During the last few years the number of real-estate funds have grown rapidly. However, the funds typically only invest in one real-estate subclass or geographic area and thus provide only limited diversification benefits. Building a well-diversified and efficient real-estate portfolio has traditionally been possible only for the largest institutional investors.
The hardest part of investing is always predicting the future with accuracy and real-estate investing is not an exception in this either. The world is constantly changing together with the best performing countries or real-estate subclasses. Therefore, we believe that only a well-diversified global approach will yield the best results for our investors.
JAM Real Estate is suitable for institutional and private investors looking for an efficient access to domestic and global real-estate assets. The fund invests in carefully selected real-estate funds and uses its size to negotiate beneficial terms with the asset managers.
JAM Real Estate special investment fund provides an efficient access to global real-estate markets. Fund investments are diversified across real-estate subclasses in a cost-efficient manner. All discounts and retrocessions from the selected target funds are channelled back to the fund – to fully benefit all investors.
Fund aims to minimize both foreign exchange and stock market risks by investing in euro denominated funds owning direct real-estate assets versus REIT’s or stock market listed assets. The funds investing directly in real-estate assets have typically very high minimum subscription amounts for investors and thus limiting access for many. Our fund investors will benefit from the access and the economies of scale, as the fund acts as a single institutional investor in the target funds.
The fund targets to benefit from valuation increases, but the focus is on solid rental yields and cash flows. The fund targets to pay a 1,0 % return on a quarterly basis for the distributing share classes. The fund provides a tax efficient way to invest in real-estate via growth share classes. These share classes are not tax liable on capital gains or distribution payments – allowing the investors to benefit from compounding effects. The capital gains tax will only be realized after the redemptions.

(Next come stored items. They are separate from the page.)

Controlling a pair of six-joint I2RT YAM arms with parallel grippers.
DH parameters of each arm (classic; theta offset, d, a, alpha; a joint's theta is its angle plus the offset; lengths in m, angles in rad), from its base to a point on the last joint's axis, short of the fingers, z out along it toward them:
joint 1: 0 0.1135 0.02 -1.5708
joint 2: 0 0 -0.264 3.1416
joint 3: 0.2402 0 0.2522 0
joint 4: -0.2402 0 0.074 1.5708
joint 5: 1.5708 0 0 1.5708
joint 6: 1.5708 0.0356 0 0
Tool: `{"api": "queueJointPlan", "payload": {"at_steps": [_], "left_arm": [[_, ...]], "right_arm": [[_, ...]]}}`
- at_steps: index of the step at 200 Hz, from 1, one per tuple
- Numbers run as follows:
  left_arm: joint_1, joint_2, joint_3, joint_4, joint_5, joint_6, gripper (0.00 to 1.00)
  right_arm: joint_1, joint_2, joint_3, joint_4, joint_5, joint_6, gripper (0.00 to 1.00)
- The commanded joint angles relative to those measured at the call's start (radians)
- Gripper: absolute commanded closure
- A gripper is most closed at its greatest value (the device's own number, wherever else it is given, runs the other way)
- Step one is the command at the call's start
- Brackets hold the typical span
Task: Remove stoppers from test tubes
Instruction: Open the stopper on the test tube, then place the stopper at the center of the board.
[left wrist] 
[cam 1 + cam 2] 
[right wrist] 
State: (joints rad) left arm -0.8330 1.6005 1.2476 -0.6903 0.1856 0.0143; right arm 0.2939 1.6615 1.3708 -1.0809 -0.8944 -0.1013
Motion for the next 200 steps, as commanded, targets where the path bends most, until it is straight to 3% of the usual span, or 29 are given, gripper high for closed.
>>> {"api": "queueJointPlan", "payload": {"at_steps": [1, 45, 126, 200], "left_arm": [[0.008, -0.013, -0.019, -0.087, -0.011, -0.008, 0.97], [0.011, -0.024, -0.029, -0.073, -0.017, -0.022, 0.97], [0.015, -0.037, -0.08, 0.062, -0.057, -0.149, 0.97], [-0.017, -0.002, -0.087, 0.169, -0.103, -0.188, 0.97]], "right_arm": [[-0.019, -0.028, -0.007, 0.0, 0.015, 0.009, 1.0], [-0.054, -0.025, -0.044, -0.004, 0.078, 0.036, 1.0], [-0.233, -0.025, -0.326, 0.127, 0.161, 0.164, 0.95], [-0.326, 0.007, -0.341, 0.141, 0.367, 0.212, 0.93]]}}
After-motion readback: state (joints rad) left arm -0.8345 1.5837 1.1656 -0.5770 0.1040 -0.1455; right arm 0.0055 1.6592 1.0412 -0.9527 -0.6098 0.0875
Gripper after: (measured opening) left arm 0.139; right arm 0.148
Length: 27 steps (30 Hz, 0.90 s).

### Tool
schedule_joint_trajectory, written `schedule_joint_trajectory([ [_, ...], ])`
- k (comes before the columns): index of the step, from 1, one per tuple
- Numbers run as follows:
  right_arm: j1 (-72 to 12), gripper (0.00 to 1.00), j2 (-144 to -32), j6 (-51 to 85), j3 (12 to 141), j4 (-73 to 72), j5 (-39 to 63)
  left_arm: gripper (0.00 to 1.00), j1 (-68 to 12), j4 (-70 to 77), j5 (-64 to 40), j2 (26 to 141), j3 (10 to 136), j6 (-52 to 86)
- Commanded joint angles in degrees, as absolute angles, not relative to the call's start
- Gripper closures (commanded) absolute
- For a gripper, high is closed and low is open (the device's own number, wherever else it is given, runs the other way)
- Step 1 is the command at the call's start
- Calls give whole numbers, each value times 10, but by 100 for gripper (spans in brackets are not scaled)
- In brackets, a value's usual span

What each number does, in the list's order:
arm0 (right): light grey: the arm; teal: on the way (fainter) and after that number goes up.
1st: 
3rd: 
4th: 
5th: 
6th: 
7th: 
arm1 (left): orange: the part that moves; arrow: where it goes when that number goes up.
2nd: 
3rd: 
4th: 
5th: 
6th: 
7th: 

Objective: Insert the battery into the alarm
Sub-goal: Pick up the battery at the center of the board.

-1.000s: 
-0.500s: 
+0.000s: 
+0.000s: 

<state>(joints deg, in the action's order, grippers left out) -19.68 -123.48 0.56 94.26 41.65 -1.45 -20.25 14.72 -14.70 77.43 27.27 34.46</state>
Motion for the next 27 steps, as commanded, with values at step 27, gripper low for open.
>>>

The Fund seeks to generate profits from both cash flow and price appreciation of the underlying target funds. Historically the return-to-risk ratio of real estate investments has been exceptional as compared to for example fixed income or equity investments. Nevertheless, when investing into the Fund, one has to take into consideration that the general development of the real estate sector may also have a negative effect on the development of the Fund. The portfolio manager of the Fund aims to mitigate the impact of single market events by target fund selection and through diversifying the portfolio effectively.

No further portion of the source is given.